### [TASK REQUIREMENTS]
Please keep the pictures out and write out exactly the lines from the first in the data below through the one containing "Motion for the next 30", both included.

### [AVAILABLE RECORDS]
BEGIN

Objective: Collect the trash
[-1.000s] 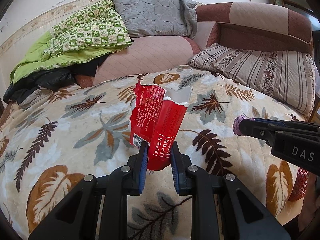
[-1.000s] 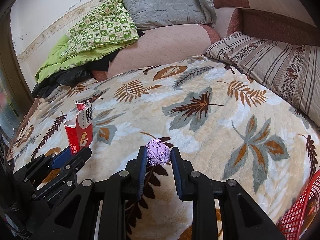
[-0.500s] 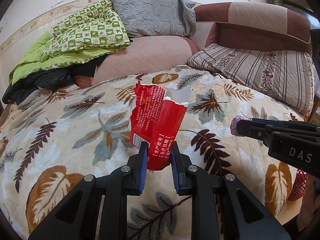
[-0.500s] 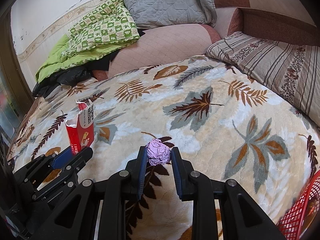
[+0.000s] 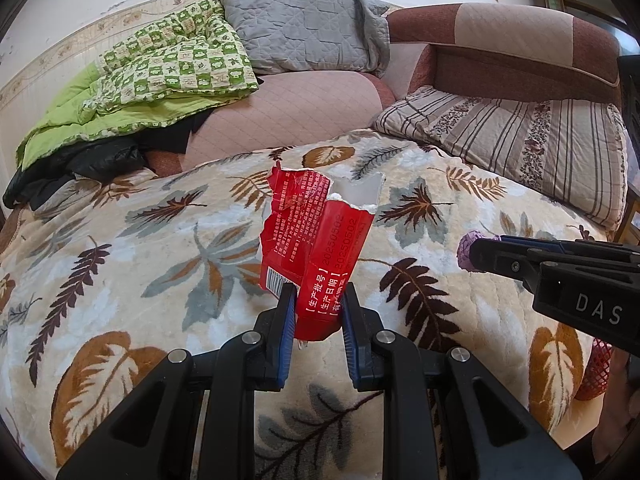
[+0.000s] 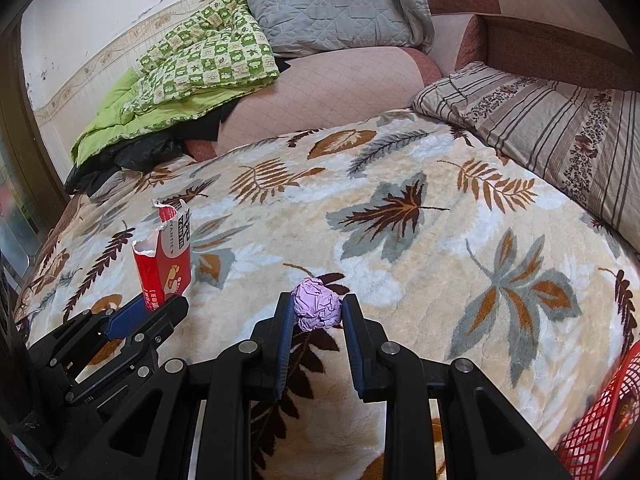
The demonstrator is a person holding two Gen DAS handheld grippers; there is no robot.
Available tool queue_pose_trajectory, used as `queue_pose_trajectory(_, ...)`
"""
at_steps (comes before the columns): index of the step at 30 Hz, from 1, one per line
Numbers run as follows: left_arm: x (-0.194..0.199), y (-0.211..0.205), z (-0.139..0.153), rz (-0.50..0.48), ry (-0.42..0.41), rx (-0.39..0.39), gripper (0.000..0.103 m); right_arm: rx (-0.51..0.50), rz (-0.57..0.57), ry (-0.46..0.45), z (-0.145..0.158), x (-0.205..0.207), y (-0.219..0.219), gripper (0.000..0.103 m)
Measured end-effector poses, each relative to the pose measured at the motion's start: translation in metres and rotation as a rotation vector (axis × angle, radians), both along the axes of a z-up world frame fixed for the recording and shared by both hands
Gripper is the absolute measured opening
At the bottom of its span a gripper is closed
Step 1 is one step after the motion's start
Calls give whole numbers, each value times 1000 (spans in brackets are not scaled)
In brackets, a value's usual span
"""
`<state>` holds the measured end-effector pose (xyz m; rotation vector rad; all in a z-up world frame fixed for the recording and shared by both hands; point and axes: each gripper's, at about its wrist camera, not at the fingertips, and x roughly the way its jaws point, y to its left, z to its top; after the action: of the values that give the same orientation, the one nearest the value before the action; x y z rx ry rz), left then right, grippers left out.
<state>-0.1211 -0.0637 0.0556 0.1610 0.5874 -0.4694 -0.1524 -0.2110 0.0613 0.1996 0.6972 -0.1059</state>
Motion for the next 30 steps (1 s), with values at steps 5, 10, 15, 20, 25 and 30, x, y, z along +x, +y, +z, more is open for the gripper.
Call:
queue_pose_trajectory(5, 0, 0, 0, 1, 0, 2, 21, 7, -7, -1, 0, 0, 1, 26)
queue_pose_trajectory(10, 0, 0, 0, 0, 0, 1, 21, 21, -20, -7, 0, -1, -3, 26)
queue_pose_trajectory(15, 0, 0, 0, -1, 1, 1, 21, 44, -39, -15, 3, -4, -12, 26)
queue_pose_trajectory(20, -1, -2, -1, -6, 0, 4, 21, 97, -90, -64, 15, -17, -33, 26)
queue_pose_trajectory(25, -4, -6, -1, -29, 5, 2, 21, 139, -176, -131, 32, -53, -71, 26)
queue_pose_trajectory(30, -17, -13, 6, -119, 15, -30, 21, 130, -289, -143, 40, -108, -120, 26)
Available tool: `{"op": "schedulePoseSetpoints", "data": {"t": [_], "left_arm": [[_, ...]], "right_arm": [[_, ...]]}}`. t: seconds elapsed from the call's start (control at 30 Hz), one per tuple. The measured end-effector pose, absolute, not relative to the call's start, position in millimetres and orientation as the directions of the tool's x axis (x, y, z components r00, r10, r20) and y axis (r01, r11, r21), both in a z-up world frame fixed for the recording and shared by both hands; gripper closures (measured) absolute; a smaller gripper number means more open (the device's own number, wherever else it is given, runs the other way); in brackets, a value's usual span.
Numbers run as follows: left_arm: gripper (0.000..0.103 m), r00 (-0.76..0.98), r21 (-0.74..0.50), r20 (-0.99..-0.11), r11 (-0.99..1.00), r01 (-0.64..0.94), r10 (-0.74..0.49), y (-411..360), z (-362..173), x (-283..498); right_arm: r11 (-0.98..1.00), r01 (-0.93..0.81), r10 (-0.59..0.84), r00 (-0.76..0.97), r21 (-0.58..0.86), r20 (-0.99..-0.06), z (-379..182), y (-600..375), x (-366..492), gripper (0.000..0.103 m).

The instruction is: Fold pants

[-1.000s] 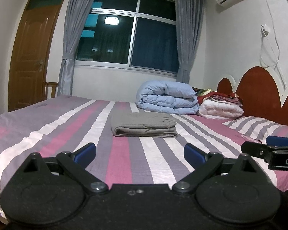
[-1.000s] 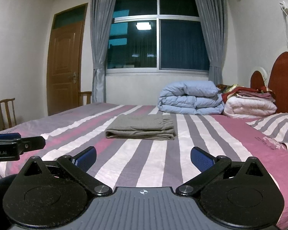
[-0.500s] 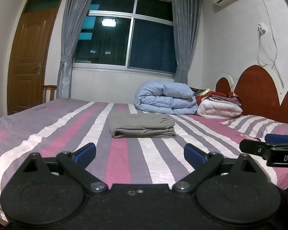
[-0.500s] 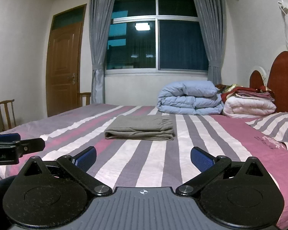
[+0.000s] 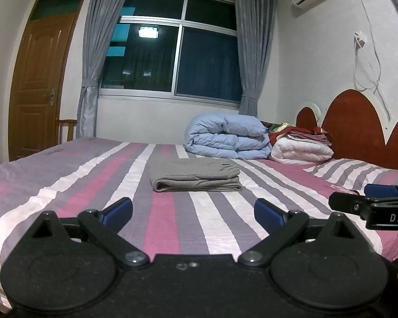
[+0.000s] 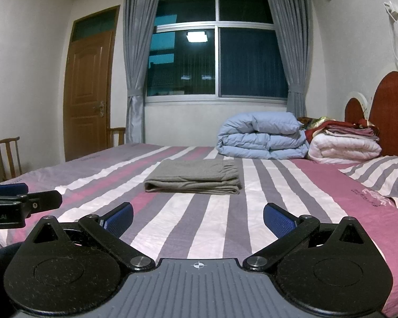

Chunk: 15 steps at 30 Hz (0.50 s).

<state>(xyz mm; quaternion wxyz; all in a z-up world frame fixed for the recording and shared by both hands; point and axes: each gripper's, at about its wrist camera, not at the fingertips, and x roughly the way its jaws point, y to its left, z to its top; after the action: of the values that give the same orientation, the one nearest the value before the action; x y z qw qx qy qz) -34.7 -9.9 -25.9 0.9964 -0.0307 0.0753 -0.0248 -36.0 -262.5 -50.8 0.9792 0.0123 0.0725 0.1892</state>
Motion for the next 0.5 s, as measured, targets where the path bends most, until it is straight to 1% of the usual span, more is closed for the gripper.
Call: {"op": "schedulePoseSetpoints", "data": {"t": [0.5], "left_arm": [[0.011, 0.987, -0.049, -0.149, 0.997, 0.055, -0.061, -7.3, -25.4, -32.9]], "right_arm": [[0.931, -0.362, 0.365, 0.92, 0.051, -0.144, -47.6, -261.7, -40.0, 0.0]]}}
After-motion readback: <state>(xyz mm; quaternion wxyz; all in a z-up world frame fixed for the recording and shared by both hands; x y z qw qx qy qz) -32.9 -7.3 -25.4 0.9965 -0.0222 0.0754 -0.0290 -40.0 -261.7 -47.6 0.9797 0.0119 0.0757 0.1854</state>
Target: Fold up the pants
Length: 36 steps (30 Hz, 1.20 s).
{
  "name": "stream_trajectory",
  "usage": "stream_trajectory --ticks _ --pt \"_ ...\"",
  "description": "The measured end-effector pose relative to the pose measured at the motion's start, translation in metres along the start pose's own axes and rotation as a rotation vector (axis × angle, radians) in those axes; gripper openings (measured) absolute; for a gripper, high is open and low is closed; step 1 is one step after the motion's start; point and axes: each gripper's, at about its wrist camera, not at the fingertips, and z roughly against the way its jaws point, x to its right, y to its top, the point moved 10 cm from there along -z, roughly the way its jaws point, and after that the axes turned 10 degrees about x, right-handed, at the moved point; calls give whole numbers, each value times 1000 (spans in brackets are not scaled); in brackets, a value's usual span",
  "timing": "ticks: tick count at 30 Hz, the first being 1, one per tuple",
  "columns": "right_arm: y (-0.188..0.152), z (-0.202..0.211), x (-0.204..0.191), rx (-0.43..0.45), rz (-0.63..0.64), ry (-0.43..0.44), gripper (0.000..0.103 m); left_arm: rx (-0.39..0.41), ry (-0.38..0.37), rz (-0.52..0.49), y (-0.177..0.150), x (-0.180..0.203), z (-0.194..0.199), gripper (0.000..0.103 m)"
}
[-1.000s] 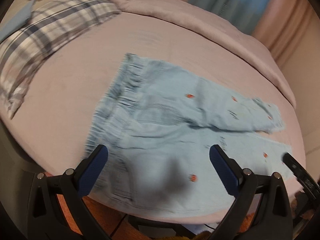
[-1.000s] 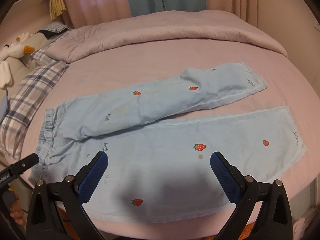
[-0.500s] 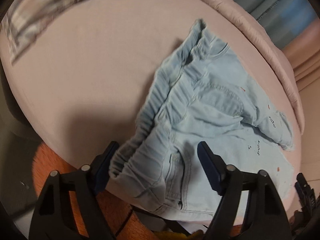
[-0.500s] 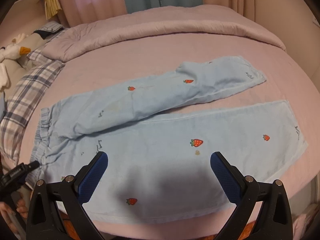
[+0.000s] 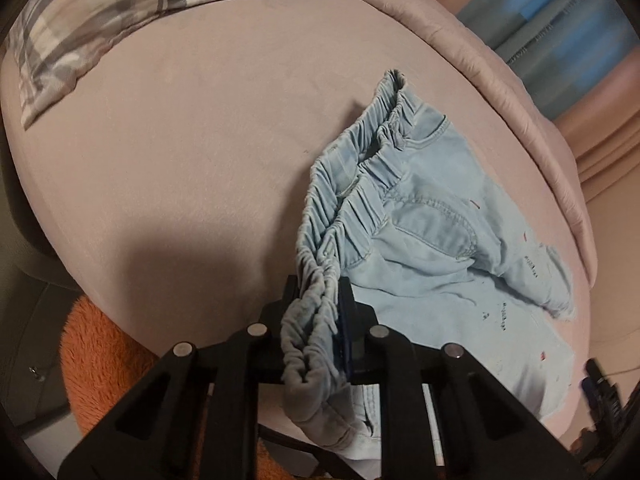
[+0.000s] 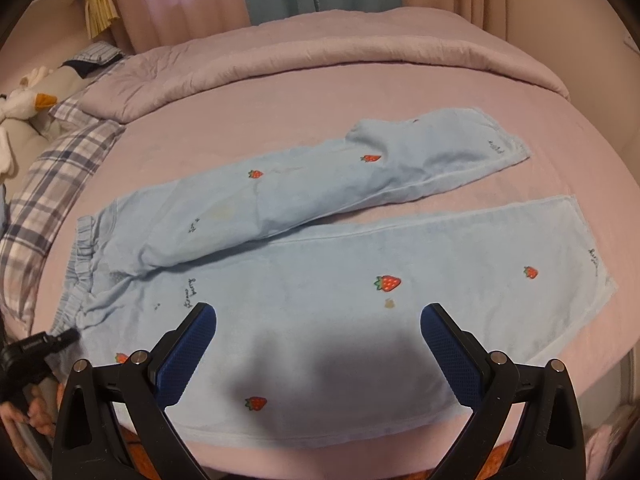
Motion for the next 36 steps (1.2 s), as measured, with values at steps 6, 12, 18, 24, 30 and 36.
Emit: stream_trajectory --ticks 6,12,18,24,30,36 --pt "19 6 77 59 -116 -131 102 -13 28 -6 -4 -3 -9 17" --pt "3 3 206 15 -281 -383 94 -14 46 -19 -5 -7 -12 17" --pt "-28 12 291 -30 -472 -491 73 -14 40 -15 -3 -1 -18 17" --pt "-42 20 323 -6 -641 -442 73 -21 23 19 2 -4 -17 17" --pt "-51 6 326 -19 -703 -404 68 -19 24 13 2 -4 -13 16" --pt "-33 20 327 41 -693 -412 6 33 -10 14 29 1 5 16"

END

### [RESPONSE TO THE TASK]
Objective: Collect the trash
[-1.000s] 
[-1.000s] 
[-0.500s] 
[-0.500s] 
[+0.000s] 
[+0.000s] 
The demonstrator is a person holding two Gen DAS handheld grippers; there is no robot.
Available tool queue_pose_trajectory, used as `queue_pose_trajectory(_, ...)`
"""
at_steps (comes before the columns): index of the step at 30 Hz, from 1, one per line
Numbers run as follows: left_arm: x (-0.194..0.199), y (-0.211..0.205), z (-0.139..0.153), rz (-0.50..0.48), ry (-0.42..0.41), rx (-0.39..0.39), gripper (0.000..0.103 m); right_arm: rx (-0.51..0.50), rz (-0.57..0.57), ry (-0.46..0.45), z (-0.145..0.158), x (-0.205..0.207), y (-0.219..0.219), gripper (0.000..0.103 m)
Measured end-effector poses, each relative to the pose measured at the motion's start: translation in metres and rotation as a rotation vector (axis × angle, radians), both along the axes of a z-up world frame fixed for the recording and shared by both hands
Gripper is the absolute measured opening
At the bottom of its span a gripper is closed
Step 1 is one step after the motion's start
Calls give whole numbers, each value times 1000 (spans in brackets are not scaled)
In brackets, a value's usual span
"""
`<state>` holds the measured end-effector pose (xyz m; rotation vector rad; all in a z-up world frame fixed for the recording and shared by both hands; point and axes: each gripper's, at about its wrist camera, not at the fingertips, and x roughly the way its jaws point, y to its left, z to its top; after the action: of the values that give the same orientation, the one nearest the value before the action; x y z rx ry rz), left then right, grippers left out.
<state>-0.1211 -0.0637 0.0556 0.1610 0.5874 -0.4694 -0.1524 -0.2110 0.0613 0.1996 0.6972 -0.1059</state>
Motion for the next 30 steps (1 s), with values at steps 5, 10, 15, 20, 25 and 30, x, y, z along +x, +y, +z, more is open for the gripper.

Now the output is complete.